:: WORK ITEM ::
Before anything else, drop the pictures; then return exactly the lines from the top of the listing through the line with "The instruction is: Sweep".

----- GIVEN MATERIAL

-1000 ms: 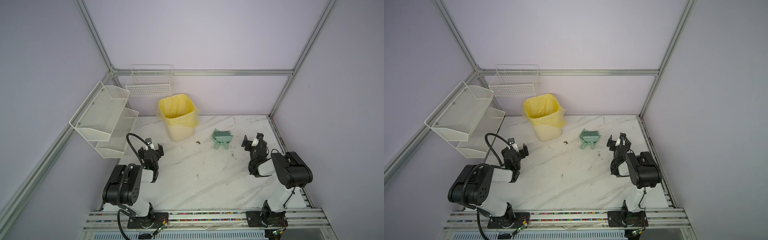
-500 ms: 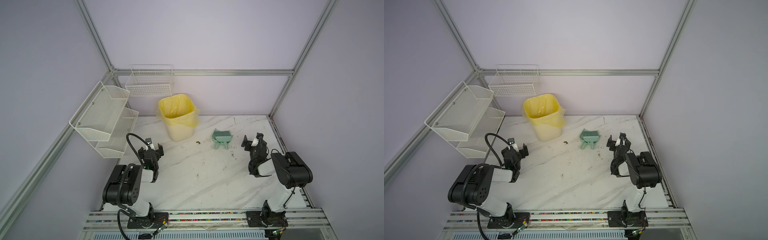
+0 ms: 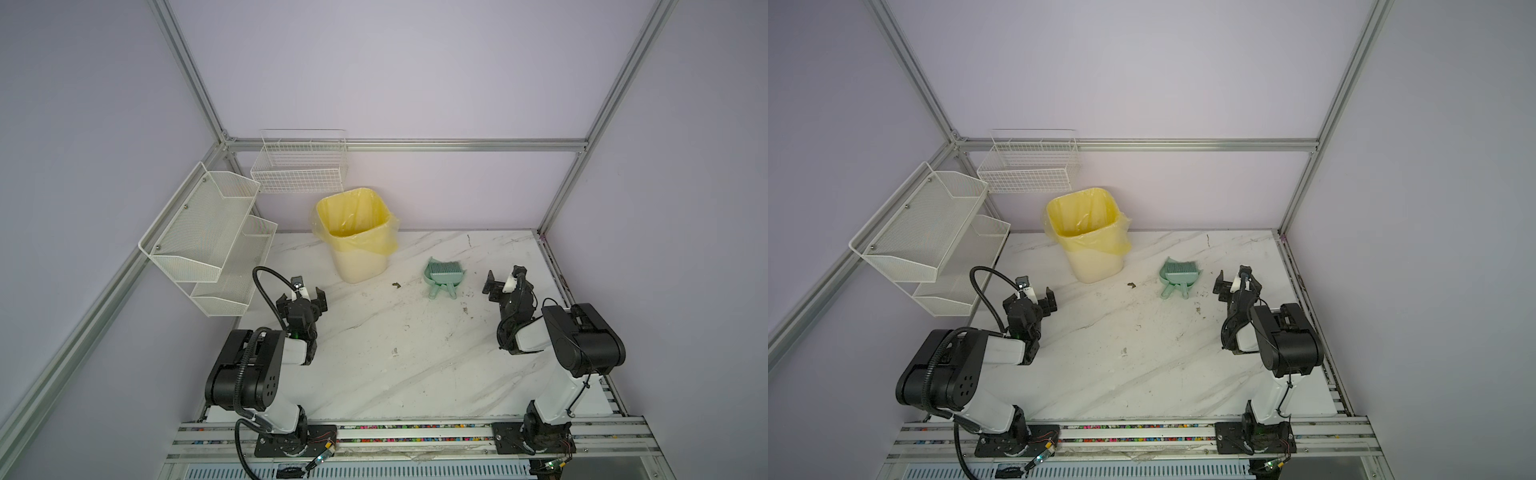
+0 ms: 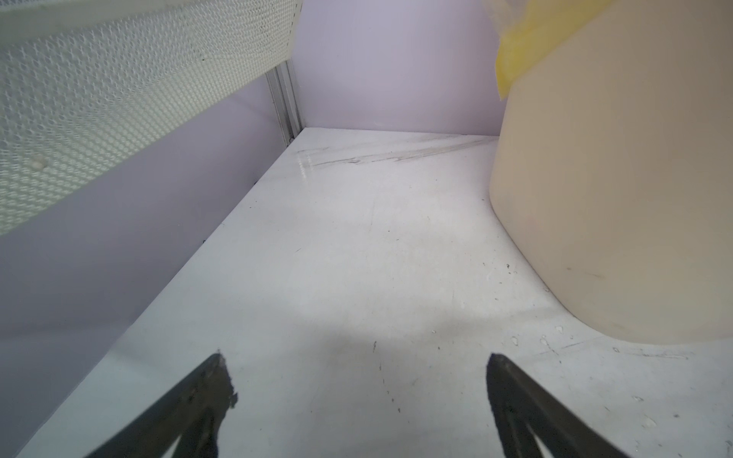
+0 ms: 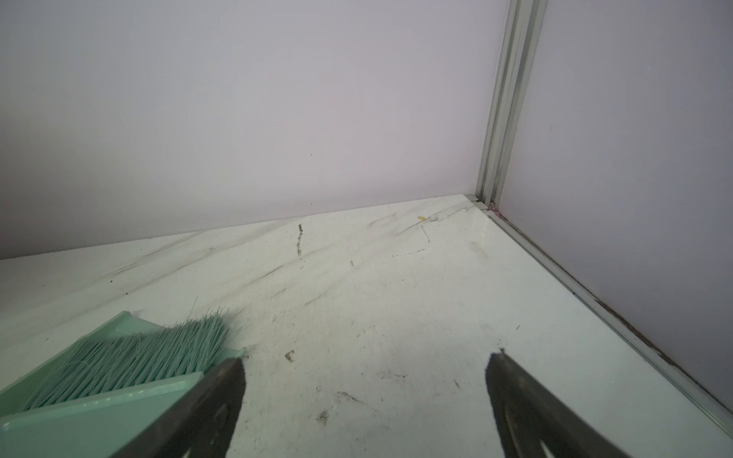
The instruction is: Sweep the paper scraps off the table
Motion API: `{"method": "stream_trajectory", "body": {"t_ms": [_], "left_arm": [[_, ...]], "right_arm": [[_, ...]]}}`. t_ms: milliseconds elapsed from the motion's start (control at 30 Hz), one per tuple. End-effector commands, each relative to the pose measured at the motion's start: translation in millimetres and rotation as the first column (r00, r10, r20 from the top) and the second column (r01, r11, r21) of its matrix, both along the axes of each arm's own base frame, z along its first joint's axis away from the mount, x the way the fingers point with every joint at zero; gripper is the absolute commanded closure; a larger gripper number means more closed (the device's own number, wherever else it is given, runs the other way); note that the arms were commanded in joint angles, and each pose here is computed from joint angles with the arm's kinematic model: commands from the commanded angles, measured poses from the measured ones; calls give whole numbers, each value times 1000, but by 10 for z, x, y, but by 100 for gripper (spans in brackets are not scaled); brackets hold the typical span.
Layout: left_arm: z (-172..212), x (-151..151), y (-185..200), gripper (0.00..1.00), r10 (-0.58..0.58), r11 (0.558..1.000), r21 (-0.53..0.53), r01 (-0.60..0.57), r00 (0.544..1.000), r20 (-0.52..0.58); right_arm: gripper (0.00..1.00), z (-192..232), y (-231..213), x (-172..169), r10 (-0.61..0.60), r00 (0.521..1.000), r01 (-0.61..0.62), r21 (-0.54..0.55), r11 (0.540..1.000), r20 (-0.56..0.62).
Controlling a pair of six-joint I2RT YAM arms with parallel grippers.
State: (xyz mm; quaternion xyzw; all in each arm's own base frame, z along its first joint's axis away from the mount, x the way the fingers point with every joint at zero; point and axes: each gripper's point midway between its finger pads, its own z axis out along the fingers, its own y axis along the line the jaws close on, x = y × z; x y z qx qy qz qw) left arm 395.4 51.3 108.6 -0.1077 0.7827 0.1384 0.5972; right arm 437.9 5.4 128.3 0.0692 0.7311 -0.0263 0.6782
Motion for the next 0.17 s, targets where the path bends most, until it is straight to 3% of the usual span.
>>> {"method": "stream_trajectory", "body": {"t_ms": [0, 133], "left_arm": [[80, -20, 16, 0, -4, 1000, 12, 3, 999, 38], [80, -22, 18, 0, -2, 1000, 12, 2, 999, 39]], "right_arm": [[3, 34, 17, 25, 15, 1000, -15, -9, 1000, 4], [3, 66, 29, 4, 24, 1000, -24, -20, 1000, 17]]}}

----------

:: RESPONSE AREA ::
-1000 ms: 
-500 ms: 
+0 ms: 
+0 ms: 
+0 ms: 
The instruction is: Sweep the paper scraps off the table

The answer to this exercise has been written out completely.